Gather from the material every line that contains the string "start".

----- RECORDS SHOWN -----

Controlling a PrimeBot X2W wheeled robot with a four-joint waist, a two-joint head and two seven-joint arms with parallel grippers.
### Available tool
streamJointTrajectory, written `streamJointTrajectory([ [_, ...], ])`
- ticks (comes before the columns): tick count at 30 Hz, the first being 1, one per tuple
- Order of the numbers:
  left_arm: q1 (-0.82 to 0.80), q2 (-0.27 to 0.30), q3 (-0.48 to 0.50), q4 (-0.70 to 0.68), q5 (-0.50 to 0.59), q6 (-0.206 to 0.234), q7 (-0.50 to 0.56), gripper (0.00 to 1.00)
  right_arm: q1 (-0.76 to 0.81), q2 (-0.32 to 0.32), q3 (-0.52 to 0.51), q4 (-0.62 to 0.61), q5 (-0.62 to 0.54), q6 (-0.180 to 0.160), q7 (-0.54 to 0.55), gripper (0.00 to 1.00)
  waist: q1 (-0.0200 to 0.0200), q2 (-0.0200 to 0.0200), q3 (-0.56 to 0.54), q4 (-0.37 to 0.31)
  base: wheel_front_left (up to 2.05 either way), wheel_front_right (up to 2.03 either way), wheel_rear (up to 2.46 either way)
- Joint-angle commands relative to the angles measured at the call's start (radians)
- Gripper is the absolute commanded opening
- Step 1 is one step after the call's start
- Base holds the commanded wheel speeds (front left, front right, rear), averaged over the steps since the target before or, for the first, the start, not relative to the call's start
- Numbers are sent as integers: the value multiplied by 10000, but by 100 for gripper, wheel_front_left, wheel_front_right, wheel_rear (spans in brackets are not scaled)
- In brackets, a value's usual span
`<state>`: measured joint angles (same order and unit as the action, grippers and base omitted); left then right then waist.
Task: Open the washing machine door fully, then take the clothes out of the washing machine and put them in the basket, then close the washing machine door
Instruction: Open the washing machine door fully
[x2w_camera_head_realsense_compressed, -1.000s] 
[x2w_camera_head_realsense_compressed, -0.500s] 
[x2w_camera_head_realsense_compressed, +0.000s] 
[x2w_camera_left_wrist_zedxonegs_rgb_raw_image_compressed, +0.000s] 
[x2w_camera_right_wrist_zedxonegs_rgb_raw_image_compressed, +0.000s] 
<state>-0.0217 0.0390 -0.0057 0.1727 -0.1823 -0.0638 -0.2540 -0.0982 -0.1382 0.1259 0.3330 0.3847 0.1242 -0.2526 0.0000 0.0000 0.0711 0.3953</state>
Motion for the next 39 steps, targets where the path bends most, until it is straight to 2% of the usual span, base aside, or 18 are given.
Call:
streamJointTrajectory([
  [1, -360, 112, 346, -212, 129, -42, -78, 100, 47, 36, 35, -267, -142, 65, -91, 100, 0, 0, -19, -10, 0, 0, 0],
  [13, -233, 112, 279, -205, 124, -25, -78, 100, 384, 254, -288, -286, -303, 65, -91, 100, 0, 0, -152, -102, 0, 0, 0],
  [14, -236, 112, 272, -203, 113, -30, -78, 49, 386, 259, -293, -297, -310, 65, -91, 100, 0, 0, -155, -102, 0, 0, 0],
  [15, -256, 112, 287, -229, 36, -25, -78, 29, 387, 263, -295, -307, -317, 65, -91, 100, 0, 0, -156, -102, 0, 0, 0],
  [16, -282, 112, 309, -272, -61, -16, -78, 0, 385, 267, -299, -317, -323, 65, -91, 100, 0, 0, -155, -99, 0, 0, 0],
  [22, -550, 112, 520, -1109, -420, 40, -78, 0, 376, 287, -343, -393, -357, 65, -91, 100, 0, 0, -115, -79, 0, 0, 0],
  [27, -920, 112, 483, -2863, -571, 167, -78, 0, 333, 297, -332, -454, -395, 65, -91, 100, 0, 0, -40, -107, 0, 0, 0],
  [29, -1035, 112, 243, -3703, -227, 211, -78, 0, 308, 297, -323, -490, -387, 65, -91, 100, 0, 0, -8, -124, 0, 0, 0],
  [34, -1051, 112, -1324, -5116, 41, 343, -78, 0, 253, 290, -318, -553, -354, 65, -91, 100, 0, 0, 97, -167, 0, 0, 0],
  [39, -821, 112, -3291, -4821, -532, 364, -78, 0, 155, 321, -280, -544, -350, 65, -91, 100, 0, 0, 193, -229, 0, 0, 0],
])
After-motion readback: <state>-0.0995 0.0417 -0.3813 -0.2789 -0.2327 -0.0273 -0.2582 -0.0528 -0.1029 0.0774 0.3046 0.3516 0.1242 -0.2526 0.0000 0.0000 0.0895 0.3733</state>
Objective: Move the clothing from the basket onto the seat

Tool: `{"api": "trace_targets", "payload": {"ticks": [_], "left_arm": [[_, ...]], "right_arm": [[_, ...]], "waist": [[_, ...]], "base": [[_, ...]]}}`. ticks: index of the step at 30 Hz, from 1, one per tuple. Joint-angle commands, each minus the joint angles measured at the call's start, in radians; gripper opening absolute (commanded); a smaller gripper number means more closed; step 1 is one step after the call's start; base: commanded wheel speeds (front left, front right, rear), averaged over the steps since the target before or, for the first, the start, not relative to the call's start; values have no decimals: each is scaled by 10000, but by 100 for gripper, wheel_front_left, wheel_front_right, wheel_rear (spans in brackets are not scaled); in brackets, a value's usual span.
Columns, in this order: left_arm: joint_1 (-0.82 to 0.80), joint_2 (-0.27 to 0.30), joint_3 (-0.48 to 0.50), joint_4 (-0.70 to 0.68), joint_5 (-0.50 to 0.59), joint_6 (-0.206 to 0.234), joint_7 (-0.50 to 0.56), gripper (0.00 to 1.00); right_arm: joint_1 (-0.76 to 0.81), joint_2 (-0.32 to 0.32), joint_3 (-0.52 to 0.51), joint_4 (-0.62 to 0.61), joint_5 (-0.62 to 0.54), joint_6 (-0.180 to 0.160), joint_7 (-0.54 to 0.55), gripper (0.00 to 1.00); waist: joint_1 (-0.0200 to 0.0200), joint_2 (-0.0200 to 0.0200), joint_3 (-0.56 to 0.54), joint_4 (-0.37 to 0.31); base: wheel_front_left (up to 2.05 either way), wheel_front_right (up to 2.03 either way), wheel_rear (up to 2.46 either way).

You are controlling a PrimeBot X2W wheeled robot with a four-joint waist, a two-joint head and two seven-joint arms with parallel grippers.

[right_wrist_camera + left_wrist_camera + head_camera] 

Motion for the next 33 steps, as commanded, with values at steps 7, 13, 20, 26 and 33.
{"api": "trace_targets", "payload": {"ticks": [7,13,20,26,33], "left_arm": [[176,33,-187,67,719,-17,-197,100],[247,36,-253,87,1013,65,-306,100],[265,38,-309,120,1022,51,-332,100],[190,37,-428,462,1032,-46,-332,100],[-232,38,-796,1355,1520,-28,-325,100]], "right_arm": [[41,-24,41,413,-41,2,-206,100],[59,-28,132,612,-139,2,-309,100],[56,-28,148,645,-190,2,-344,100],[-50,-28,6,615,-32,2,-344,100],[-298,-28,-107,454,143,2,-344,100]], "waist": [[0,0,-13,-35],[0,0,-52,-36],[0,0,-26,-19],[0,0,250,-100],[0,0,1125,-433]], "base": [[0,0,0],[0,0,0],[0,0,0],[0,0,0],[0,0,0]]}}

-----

→ FINISHED EXERCISE
- Joint-angle commands relative to the angles measured at the call's start (radians)
- Step 1 is one step after the call's start
- Base holds the commanded wheel speeds (front left, front right, rear), averaged over the steps since the target before or, for the first, the start, not relative to the call's start
Tool: `{"api": "trace_targets", "payload": {"ticks": [_], "left_arm": [[_, ...]], "right_arm": [[_, ...]], "waist": [[_, ...]], "base": [[_, ...]]}}`. ticks: index of the step at 30 Hz, from 1, one per tuple. Joint-angle commands, each minus the joint angles measured at the call's start, in radians; gripper opening absolute (commanded); a smaller gripper number means more closed; step 1 is one step after the call's start; base: commanded wheel speeds (front left, front right, rear), averaged over the steps since the target before or, for the first, the start, not relative to the call's start; values have no decimals: each is scaled by 10000, but by 100 for gripper, wheel_front_left, wheel_front_right, wheel_rear (spans in brackets are not scaled); in brackets, a value's usual span.

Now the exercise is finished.